Dunque, prima di cominciare la panoramica delle sue opere, avevamo lasciato il nostro alle prese con la fine dell’esperimento Concord, con lo sfratto da Millbrook e con il lento ma inesorabile distacco dall’amico Richard Alpert. Ho già accennato all’arresto di Leary avvenuto a Millbrook durante un’incursione notturna dei federali nell’aprile del ’66, ma non fu quello il primo dei suoi guai con la legge. 
Nel 1965, di ritorno con la famiglia dal Messico, la sua macchina viene fermata alla frontiera e i doganieri trovano della marijuana addosso a sua figlia Susan. Leary viene incriminato e condannato a 30 anni di prigione, ma presenta un ricorso basato sulla presunta incostituzionalità del Marijuana Tax Act: vincerà la causa nel ‘69. 
Poco prima però, alla fine del ’68, viene arrestato di nuovo a Laguna Beach, in California, dove si è trasferito l’anno prima.
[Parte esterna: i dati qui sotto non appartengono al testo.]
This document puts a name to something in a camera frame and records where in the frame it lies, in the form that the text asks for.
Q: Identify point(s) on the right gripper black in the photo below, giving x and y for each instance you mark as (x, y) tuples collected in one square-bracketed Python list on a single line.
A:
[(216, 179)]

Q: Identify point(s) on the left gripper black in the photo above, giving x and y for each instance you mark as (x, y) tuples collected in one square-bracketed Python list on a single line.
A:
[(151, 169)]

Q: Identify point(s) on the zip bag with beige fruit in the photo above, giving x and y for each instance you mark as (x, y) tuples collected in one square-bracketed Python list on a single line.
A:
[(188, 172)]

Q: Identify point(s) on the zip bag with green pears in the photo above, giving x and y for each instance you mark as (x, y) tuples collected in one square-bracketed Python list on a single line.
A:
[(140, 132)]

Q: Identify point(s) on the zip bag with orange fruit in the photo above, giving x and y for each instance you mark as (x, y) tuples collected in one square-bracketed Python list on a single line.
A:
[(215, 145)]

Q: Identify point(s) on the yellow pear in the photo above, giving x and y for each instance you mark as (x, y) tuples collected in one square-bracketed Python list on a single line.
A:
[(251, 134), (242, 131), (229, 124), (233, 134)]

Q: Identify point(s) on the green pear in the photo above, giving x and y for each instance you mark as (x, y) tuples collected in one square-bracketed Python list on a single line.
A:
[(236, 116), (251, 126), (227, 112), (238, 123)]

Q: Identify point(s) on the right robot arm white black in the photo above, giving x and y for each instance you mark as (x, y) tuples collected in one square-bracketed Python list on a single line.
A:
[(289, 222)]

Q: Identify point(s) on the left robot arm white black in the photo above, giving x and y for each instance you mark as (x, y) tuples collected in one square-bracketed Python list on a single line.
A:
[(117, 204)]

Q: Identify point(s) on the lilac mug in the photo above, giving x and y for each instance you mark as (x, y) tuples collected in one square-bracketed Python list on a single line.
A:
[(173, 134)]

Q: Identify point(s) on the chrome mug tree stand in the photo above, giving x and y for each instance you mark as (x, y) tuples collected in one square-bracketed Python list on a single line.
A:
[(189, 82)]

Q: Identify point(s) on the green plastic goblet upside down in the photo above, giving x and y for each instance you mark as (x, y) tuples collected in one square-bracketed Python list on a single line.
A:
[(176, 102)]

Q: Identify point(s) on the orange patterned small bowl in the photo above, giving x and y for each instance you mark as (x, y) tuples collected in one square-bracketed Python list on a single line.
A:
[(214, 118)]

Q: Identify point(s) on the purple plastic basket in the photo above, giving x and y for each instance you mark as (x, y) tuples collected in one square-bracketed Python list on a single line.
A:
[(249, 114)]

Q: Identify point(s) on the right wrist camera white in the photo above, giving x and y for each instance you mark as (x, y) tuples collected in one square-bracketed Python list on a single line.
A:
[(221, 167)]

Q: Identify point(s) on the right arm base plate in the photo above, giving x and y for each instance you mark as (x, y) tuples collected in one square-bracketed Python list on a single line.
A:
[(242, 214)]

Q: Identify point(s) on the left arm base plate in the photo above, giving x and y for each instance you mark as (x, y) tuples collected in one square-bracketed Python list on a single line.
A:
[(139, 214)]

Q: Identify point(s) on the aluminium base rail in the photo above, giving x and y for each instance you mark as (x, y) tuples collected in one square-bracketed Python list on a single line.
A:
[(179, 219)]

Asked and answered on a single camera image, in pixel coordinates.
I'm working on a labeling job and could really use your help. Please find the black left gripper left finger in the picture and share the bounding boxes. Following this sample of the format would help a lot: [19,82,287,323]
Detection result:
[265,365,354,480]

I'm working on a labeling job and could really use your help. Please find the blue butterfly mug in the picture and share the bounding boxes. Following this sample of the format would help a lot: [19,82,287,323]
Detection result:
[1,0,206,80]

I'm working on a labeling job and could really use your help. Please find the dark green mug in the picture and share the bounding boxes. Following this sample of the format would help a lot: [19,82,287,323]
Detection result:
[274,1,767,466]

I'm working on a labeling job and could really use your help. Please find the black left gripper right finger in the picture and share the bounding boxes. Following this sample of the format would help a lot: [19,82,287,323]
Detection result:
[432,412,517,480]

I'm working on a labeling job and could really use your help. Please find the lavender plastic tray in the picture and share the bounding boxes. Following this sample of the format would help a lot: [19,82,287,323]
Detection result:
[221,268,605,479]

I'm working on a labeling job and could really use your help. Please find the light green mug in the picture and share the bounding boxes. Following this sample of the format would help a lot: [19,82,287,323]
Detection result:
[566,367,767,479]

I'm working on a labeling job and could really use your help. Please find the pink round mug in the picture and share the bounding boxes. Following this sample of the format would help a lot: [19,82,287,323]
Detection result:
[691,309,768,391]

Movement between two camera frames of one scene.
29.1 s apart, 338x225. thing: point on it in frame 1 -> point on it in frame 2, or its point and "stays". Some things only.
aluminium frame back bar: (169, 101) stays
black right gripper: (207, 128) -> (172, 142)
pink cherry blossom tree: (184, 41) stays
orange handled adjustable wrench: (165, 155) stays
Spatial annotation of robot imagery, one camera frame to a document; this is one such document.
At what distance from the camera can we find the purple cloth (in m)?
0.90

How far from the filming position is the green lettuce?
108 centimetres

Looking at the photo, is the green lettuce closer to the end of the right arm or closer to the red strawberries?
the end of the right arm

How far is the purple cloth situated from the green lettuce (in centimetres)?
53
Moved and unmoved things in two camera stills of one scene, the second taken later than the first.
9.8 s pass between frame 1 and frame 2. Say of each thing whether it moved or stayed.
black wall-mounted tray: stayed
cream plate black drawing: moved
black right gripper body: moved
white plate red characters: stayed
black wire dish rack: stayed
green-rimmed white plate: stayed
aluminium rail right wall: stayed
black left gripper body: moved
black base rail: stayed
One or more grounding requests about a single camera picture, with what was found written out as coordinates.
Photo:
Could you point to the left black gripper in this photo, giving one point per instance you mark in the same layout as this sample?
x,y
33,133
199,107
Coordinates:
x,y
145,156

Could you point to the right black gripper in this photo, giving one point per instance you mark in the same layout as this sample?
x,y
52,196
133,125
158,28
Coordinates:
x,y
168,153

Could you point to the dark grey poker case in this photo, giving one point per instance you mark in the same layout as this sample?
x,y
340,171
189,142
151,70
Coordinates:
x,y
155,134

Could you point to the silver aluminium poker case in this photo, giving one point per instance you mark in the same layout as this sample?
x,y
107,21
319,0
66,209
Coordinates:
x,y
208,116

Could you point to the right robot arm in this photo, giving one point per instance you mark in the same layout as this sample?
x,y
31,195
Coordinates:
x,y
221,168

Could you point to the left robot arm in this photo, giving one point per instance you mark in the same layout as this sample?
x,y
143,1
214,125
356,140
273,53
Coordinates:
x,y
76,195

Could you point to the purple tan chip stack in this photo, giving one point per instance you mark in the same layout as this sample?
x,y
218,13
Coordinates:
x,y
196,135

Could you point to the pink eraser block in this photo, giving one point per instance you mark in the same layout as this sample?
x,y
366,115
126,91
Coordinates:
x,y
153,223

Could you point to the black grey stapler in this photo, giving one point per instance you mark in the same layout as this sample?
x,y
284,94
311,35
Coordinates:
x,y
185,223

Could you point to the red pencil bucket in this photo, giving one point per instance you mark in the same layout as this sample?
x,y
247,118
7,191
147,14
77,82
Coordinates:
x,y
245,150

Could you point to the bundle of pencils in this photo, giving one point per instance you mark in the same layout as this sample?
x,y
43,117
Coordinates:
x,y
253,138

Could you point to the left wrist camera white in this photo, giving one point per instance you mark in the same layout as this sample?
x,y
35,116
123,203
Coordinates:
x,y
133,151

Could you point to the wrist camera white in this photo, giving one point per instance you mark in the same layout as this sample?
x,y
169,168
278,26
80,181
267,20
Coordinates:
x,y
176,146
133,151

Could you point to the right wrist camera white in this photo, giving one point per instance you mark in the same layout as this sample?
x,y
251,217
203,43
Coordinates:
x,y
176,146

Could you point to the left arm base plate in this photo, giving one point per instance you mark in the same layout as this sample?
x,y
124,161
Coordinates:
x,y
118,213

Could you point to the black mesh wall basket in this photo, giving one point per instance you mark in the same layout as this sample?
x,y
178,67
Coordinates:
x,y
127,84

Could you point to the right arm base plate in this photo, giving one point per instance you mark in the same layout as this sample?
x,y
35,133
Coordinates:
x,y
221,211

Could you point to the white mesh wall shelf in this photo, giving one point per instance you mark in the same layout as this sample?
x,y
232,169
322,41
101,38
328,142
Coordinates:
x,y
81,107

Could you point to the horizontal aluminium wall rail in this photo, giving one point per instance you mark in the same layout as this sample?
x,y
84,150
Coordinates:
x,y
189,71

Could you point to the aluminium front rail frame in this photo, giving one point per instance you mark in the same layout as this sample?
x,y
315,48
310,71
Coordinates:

Inizia un contenzioso legale che si conclude nel ’70 con la sua condanna a 10 anni di prigione per il possesso di due mozziconi di sigaretta di marijuana, cui in seguito vengono aggiunti altri 10 anni (dei 30 originari) per l’arresto del ‘65. 

domenica 13 settembre 2020

Orizzonti del reale (Pt.25)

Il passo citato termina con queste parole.